Dataset content START

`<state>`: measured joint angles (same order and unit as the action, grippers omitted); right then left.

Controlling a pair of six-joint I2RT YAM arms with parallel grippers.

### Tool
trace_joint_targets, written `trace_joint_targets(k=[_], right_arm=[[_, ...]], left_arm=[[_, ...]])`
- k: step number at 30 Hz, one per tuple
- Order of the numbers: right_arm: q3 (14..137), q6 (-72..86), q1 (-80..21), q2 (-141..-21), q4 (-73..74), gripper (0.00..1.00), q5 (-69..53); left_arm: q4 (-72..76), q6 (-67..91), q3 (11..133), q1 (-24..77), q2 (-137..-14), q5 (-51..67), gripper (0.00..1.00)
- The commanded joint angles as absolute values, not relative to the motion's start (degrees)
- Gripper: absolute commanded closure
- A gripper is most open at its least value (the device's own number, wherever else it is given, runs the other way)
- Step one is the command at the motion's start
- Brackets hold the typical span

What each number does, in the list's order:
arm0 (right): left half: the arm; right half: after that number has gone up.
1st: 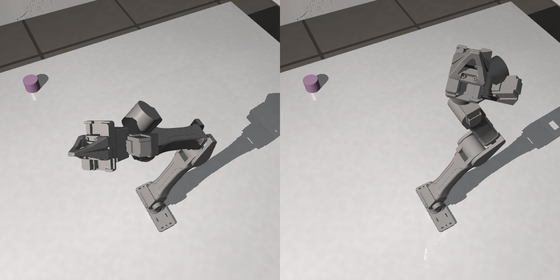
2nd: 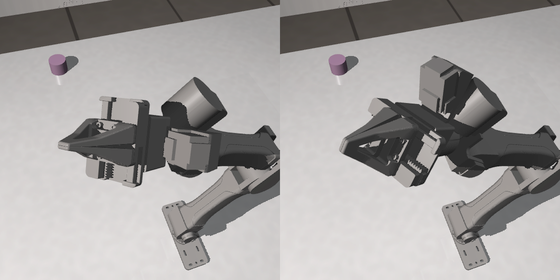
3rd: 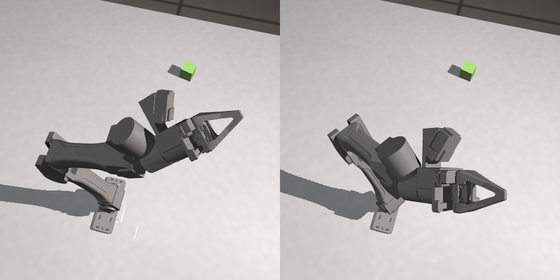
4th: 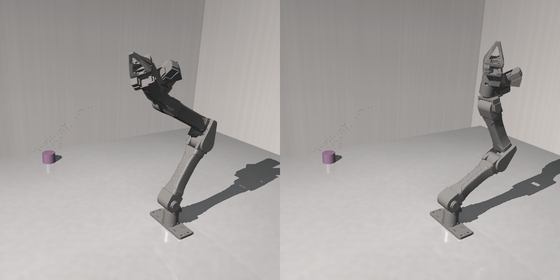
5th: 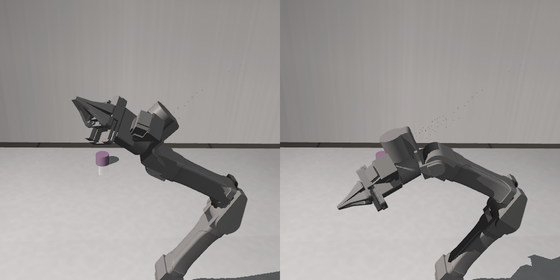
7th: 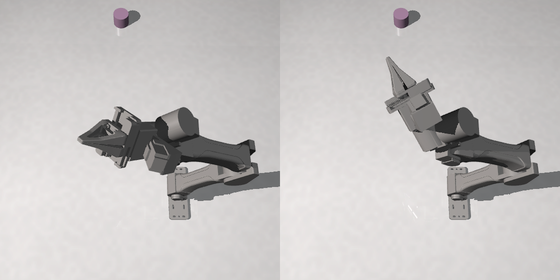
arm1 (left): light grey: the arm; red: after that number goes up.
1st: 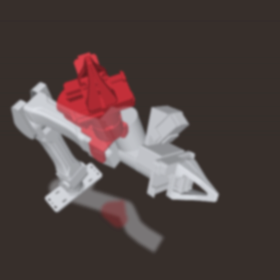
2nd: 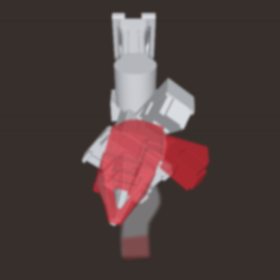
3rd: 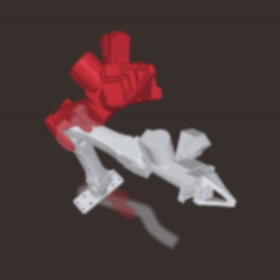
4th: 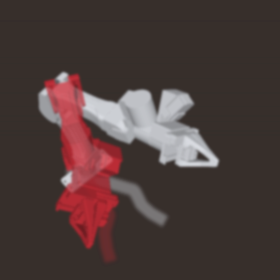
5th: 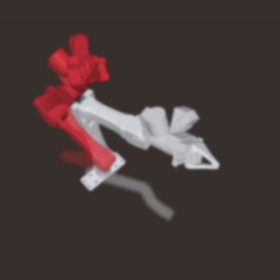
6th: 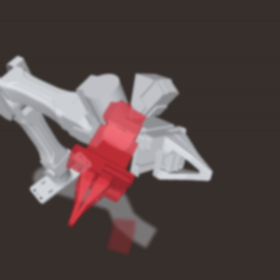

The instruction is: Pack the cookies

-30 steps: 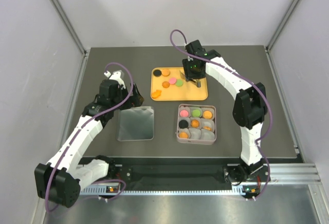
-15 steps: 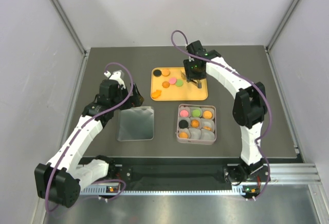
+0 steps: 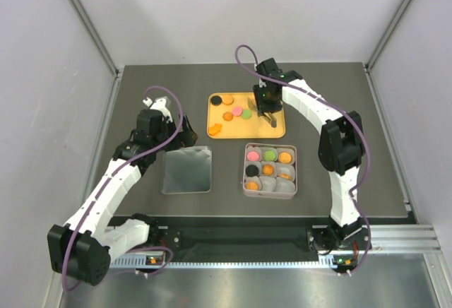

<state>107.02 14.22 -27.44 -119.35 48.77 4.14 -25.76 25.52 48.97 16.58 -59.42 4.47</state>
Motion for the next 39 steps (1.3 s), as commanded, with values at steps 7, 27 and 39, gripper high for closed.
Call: trace_joint_targets(k=[7,27,39], right_arm=[[107.58,14.59,-25.58,-114.7,47.02,0.64,3.87],[95.91,14.42,-25.22,-95.82,47.55,0.65,0.35],[69.72,14.06,-26.01,-64.0,58.25,0.63,-6.93]], left_arm=[[-24.61,25.22,49.22,16.35,-59.41,4.48,0.02],[-24.7,25.22,49.22,16.35,-59.06,4.75,0.02],[-24.7,25.05,49.31,16.35,-59.24,4.92,0.02]])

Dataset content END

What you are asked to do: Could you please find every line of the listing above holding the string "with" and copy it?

Result:
Controlling a pair of six-joint I2RT YAM arms with parallel grippers.
Motion for the next 39 steps (1.3 s), as commanded, with values at steps 7, 27 and 39, gripper high for closed.

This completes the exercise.